DESCRIPTION (provided by applicant): The mammalian target of rapamycin (mTOR) is a central growth controller. Recent studies have elucidated a conserved signaling pathway consisting of TSC1/TSC2-Rheb-mTOR. TSC1 and TSC2 are two tumor suppressor genes mutated in the tuberous sclerosis. The TSC1/TSC2 complex functions as a GTPase activating protein (GAP) to inhibit the Rheb small GTPase, which is a potent activator of mTOR. This signaling pathway integrates a wide range of extracellular and intracellular signals to regulate cell growth. mTOR activity is rapidly and dramatically regulated by the availability of cellular energy and amino acids. Previous studies have established that the TSC-mTOR pathway plays a critical role in the coordination between cell growth and nutrient availability at the cellular level. The major focus of this proposal is to investigate the function of TSC- Rheb-mTOR pathway in organismal energy balance and to elucidate the mechanism of this pathway in regulation of leptin signaling, appetite control, and energy expenditure. We will use mouse genetics and cell biological techniques to achieve these goals. The specific aims for this proposal are: Aim 1. To determine the function of TSC1 in POMC neurons in appetite and metabolic control and obesity Aim 2. To determine the function of TSC1 in AGRP/NPY neurons in regulation of appetite Aim 3. To elucidate the mechanism of mTOR activation in inducing leptin resistance and hyperphagia Aim 4. To determine the effect of low mTOR activity on food intake, metabolism, obesity, leptin sensitivity, and resistant to high fat diet-induced obesity.
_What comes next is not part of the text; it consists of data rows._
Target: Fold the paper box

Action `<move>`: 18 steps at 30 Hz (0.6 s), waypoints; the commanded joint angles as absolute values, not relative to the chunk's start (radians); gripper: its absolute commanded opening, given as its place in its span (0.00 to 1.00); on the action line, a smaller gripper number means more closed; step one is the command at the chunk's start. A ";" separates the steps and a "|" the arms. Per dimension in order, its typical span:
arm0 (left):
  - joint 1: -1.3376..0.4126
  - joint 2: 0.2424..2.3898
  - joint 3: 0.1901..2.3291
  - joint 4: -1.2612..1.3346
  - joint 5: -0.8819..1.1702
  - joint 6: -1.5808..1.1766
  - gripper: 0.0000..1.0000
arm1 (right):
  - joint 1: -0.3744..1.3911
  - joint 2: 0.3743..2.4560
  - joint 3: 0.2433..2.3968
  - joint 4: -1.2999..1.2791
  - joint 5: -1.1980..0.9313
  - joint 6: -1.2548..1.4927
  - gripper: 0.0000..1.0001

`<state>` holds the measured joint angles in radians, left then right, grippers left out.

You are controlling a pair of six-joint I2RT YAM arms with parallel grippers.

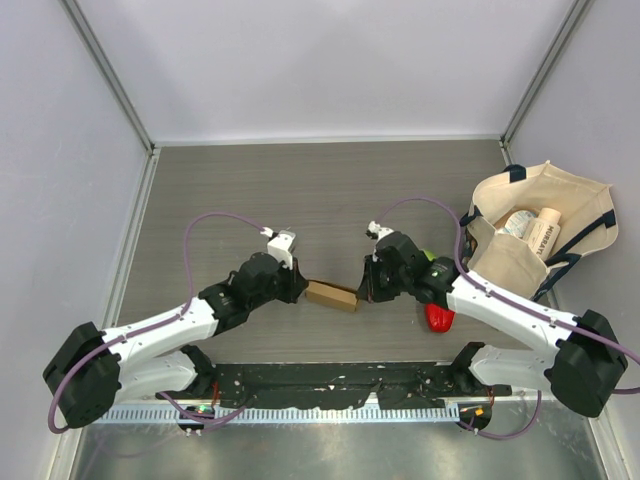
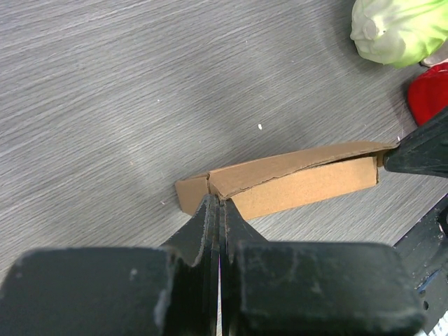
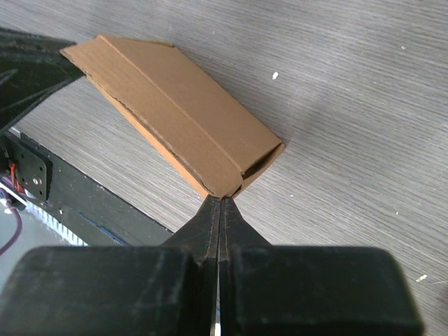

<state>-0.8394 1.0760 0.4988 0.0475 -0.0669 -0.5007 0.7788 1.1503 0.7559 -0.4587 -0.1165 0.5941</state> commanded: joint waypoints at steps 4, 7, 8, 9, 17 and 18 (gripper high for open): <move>-0.853 1.095 0.459 0.040 -0.054 -0.529 0.00 | 0.807 1.134 0.695 -0.379 -0.113 0.523 0.00; -0.856 1.095 0.460 0.037 -0.063 -0.528 0.00 | 0.808 1.152 0.670 -0.330 -0.150 0.551 0.01; -0.856 1.092 0.460 0.035 -0.066 -0.528 0.00 | 0.808 1.152 0.666 -0.328 -0.135 0.555 0.01; -0.857 1.091 0.460 0.032 -0.072 -0.528 0.00 | 0.808 1.152 0.667 -0.331 -0.127 0.560 0.02; -0.859 1.086 0.457 0.025 -0.080 -0.526 0.00 | 0.781 0.997 0.701 -0.434 -0.138 0.721 0.48; -0.859 1.086 0.459 0.025 -0.080 -0.526 0.00 | 0.766 0.982 0.701 -0.475 -0.111 0.811 0.55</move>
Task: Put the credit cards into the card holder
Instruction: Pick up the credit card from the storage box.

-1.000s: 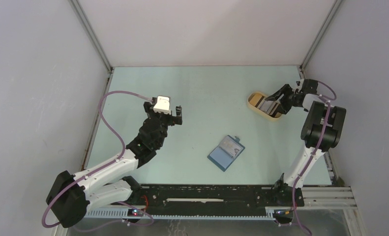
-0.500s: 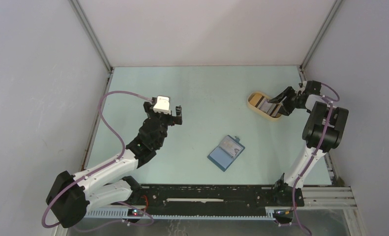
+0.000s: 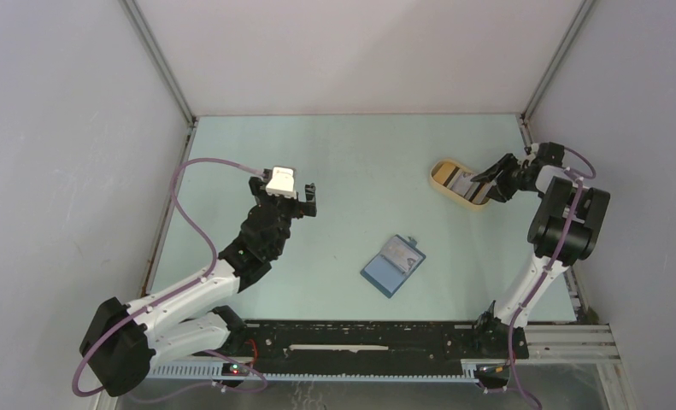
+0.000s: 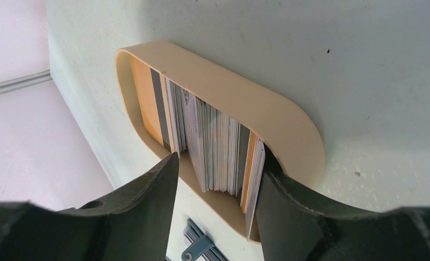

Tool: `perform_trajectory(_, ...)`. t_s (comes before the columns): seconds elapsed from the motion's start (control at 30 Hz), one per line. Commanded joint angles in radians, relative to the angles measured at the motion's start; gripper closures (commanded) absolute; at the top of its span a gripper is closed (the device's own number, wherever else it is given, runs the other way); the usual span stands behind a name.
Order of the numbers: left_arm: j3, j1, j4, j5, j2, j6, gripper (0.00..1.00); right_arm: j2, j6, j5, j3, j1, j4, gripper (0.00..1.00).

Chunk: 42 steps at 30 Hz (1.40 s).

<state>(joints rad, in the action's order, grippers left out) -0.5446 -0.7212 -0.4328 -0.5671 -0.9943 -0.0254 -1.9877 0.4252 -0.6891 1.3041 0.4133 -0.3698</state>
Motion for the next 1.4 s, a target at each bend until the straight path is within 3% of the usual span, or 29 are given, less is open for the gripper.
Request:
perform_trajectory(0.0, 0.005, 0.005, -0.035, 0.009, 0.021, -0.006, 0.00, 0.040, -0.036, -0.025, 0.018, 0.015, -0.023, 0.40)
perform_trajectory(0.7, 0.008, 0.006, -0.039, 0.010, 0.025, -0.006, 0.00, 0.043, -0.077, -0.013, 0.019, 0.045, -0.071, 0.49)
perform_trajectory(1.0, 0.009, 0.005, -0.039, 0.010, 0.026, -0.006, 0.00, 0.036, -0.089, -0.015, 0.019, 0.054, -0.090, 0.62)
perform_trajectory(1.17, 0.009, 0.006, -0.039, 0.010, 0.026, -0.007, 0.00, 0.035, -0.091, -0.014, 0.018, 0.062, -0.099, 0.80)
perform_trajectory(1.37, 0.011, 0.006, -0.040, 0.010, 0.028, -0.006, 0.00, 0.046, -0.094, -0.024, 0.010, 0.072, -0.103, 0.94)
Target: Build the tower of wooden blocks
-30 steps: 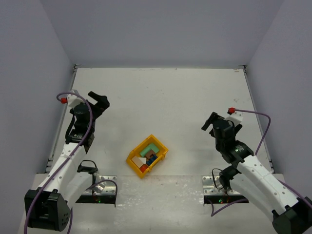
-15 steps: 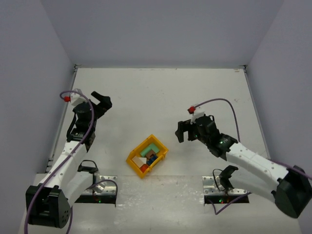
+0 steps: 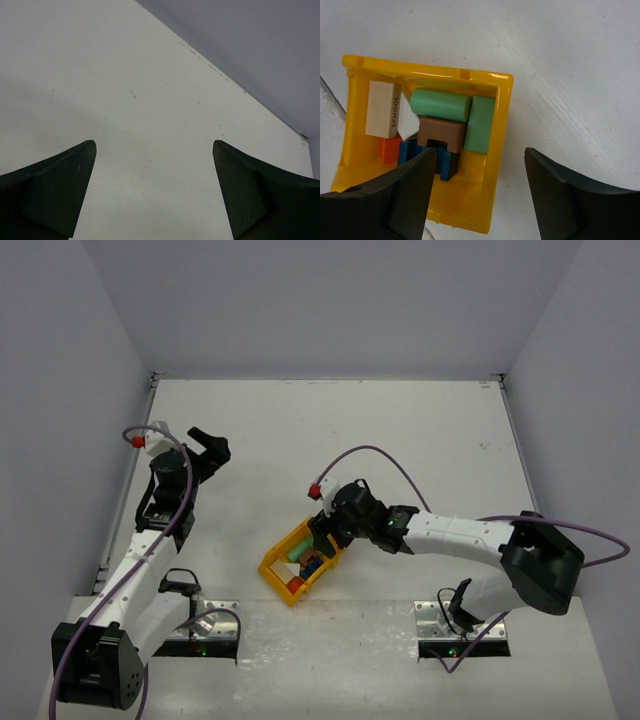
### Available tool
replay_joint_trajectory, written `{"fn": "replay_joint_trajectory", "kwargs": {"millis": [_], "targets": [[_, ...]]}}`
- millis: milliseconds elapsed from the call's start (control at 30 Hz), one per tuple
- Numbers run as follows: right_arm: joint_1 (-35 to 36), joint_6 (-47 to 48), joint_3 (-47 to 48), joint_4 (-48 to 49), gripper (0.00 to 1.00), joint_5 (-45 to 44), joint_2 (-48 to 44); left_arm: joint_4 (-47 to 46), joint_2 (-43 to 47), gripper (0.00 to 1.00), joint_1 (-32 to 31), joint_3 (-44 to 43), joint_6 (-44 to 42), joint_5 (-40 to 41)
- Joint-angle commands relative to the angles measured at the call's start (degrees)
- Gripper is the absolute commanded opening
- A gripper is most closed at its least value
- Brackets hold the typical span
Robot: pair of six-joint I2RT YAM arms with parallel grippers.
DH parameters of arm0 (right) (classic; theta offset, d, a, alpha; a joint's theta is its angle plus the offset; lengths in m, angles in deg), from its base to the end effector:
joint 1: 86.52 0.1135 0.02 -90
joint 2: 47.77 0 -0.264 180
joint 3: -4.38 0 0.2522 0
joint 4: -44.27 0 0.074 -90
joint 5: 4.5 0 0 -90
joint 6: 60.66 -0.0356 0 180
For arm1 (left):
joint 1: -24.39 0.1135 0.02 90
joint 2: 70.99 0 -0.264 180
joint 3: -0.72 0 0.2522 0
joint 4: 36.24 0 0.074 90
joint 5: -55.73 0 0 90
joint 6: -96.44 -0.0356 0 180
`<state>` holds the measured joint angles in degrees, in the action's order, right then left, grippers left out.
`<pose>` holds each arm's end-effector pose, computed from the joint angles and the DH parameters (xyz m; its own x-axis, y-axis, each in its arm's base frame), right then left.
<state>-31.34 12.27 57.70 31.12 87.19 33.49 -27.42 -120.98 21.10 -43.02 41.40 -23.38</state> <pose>0.1620 0.2348 0.1842 -0.6034 -0.3536 -0.7148 -0.6864 0.6865 0.2398 0.2062 -0.0051 0.2599 -0.1407 -0.5555 -0.8195 -0.2518 0.8206 -0.5130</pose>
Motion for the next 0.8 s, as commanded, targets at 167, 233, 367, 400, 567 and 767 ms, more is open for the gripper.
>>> {"fn": "replay_joint_trajectory", "kwargs": {"millis": [167, 233, 367, 400, 567, 767], "targets": [[2.61, 1.32, 4.43, -4.59, 0.32, -10.74, 4.59, -1.84, 1.72, 1.00, 0.39, -0.71, -0.24, 0.70], [2.73, 1.62, 5.14, -5.98, 0.22, -14.17, 4.48, -1.62, 2.12, 1.00, 0.39, -0.70, -0.24, 1.08], [2.73, 3.22, 8.24, -9.74, 0.01, -25.52, 2.38, -0.90, 2.91, 1.00, 0.39, -0.61, 0.37, 2.68], [2.73, 3.65, 9.14, -10.56, 0.00, -29.17, 2.06, -0.69, 3.02, 1.00, 0.39, -0.61, 0.50, 3.03], [2.72, 14.23, 11.69, -10.77, 0.00, -43.75, -0.66, -0.25, 3.40, 1.00, 0.39, -0.44, 0.92, 4.09], [1.09, 25.74, 14.56, -7.74, 0.00, -60.27, 0.29, -0.08, 2.80, 1.00, 0.39, -0.78, 0.99, 4.40]]}}
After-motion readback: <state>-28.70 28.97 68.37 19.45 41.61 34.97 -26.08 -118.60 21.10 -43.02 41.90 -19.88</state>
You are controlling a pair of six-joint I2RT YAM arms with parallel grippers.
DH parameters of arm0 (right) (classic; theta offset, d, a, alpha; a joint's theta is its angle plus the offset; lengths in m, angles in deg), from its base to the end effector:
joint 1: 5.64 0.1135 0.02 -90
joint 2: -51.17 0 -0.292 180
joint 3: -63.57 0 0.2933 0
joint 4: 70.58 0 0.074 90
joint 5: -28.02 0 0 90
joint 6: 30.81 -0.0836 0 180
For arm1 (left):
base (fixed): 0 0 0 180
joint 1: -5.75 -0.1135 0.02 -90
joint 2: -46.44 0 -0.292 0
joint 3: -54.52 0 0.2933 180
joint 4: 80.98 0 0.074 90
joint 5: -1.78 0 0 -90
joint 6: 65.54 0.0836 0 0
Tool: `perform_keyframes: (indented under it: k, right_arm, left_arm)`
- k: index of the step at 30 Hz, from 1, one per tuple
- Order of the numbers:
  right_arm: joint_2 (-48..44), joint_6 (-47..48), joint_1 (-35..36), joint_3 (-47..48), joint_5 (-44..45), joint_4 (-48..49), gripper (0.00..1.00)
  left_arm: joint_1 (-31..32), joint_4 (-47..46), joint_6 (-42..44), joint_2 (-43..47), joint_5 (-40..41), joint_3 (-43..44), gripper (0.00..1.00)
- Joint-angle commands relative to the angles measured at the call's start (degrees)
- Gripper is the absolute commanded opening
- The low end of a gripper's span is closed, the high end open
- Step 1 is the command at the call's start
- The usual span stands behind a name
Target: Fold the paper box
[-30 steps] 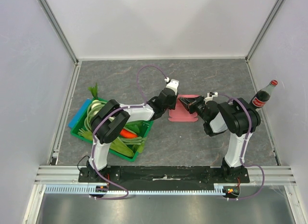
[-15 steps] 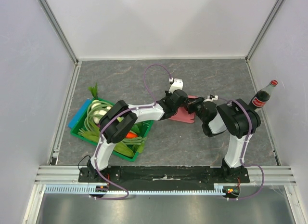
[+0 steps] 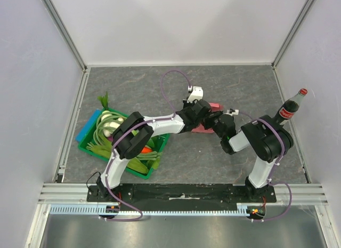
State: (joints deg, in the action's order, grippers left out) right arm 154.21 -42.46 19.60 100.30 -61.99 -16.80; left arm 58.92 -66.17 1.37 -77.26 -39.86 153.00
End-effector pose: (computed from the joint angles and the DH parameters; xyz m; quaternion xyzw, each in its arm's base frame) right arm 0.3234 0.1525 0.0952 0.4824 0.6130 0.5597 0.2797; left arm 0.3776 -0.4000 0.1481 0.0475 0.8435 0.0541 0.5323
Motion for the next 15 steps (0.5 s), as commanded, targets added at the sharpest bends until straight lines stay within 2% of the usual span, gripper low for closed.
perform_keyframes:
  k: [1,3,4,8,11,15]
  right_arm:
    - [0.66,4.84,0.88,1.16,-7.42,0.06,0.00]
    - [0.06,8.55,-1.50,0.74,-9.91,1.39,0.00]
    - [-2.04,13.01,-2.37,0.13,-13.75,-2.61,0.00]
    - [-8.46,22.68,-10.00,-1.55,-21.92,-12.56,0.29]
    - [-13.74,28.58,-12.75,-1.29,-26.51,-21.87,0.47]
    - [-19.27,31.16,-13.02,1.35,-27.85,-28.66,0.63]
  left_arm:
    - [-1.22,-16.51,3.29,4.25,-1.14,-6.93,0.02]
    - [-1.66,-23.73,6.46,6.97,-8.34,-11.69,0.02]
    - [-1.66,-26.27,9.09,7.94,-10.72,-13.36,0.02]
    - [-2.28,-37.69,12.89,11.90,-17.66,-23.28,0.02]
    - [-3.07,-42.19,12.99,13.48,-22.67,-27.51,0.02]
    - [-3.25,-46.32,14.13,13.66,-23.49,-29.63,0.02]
描述（由申请方提供）：哺乳动物雷帕霉素靶蛋白（mTOR）是一种中枢生长控制因子。最近的研究已经阐明了一个保守的信号通路，由TSC 1/TSC 2-Rheb-mTOR组成。TSC 1和TSC 2是结节性硬化症中突变的两个肿瘤抑制基因。TSC 1/TSC 2复合物作为GT3活化蛋白（GAP）发挥功能以抑制Rheb小GT3，其是mTOR的有效活化剂。该信号通路整合了广泛的细胞外和细胞内信号以调节细胞生长。mTOR活性通过细胞能量和氨基酸的可用性快速且显著地调节。先前的研究已经确定，TSC-mTOR通路在细胞水平上在细胞生长和营养可用性之间的协调中起着关键作用。本研究的主要目的是研究TSC-Rheb-mTOR通路在机体能量平衡中的作用，并阐明该通路在调节瘦素信号、食欲控制和能量消耗中的作用机制。我们将使用小鼠遗传学和细胞生物学技术来实现这些目标。本提案的具体目标是：目标1。目的2.明确POMC神经元中TSC 1在食欲、代谢控制和肥胖中的作用。目的：探讨TSC 1在AGRP/NPY神经元中对食欲的调节作用。阐明mTOR激活在诱导瘦素抵抗和摄食过多中的作用机制。确定低mTOR活性对食物摄入、代谢、肥胖、瘦素敏感性和抵抗高脂饮食诱导的肥胖的影响。